• _WHAT THIS TASK INVOLVES_:
Look through the entries below and count the lines with the word "left" in them; give only the number.

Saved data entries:
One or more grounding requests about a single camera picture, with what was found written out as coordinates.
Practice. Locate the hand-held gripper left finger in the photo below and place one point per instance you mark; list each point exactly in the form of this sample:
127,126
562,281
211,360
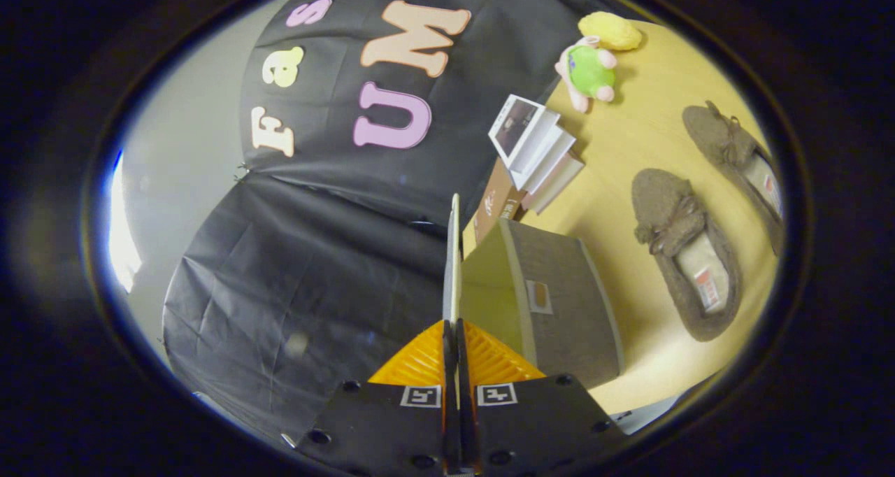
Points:
449,421

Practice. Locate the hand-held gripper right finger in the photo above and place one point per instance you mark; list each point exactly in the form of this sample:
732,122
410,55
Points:
467,421

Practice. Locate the grey fabric storage box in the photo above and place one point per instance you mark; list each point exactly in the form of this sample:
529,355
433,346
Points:
559,295

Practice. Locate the brown fuzzy slipper shoe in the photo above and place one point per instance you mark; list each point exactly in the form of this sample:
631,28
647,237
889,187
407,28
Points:
713,134
664,197

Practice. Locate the brown book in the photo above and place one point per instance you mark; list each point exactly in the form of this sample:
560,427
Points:
493,204

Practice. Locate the beige book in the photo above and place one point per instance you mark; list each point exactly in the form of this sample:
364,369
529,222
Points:
559,183

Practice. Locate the plain white book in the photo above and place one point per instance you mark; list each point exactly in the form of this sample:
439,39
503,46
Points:
549,159

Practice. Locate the white book with portrait cover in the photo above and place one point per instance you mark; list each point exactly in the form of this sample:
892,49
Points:
517,124

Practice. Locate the green and pink plush toy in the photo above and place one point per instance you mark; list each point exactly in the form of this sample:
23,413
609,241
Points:
591,71

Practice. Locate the yellow plush toy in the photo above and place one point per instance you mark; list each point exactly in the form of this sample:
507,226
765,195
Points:
612,31

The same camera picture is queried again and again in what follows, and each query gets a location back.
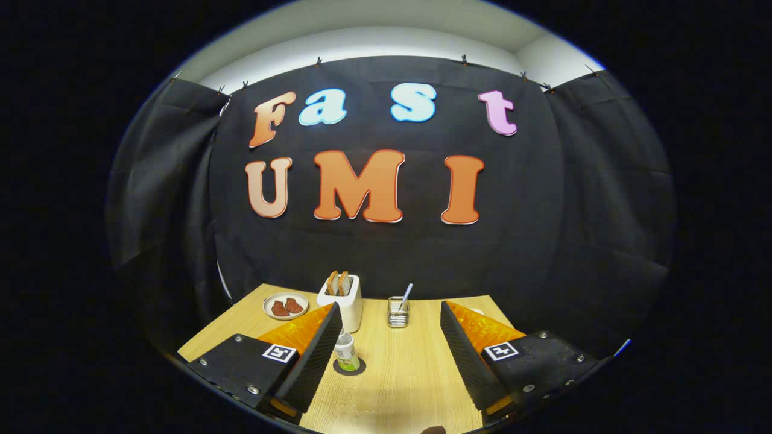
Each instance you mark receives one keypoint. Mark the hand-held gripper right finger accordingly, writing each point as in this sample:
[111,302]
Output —
[464,361]

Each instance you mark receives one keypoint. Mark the dark round coaster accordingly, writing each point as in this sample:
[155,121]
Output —
[362,367]

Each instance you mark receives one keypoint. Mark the clear plastic juice bottle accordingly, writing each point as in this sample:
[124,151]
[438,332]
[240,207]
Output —
[347,355]

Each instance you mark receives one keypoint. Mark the white toaster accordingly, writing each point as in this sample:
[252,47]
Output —
[350,310]

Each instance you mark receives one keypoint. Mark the toast slice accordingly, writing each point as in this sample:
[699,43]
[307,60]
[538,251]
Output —
[344,282]
[332,282]

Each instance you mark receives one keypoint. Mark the white round plate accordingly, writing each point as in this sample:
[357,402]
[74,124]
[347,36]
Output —
[286,295]

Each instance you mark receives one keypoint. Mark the red meat piece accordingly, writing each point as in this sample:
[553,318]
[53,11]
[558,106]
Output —
[279,308]
[294,305]

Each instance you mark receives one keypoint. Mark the wooden table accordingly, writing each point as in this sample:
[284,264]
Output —
[398,374]

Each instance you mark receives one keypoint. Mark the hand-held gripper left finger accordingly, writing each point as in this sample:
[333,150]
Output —
[316,361]

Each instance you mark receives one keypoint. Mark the metal spoon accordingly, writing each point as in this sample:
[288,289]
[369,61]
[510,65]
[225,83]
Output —
[408,291]

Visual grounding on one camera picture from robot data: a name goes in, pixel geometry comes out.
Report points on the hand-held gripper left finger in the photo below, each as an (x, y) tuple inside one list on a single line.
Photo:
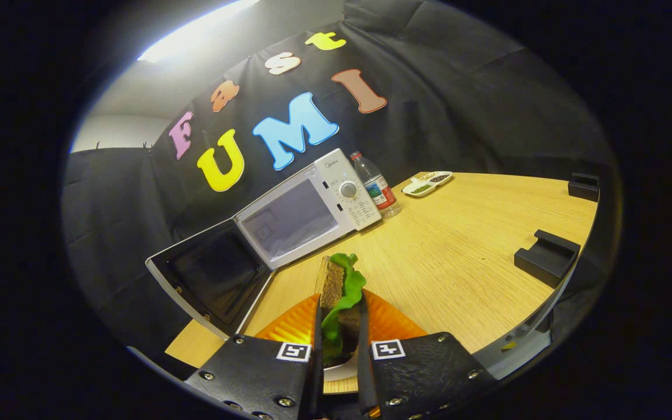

• _TASK OUTPUT_:
3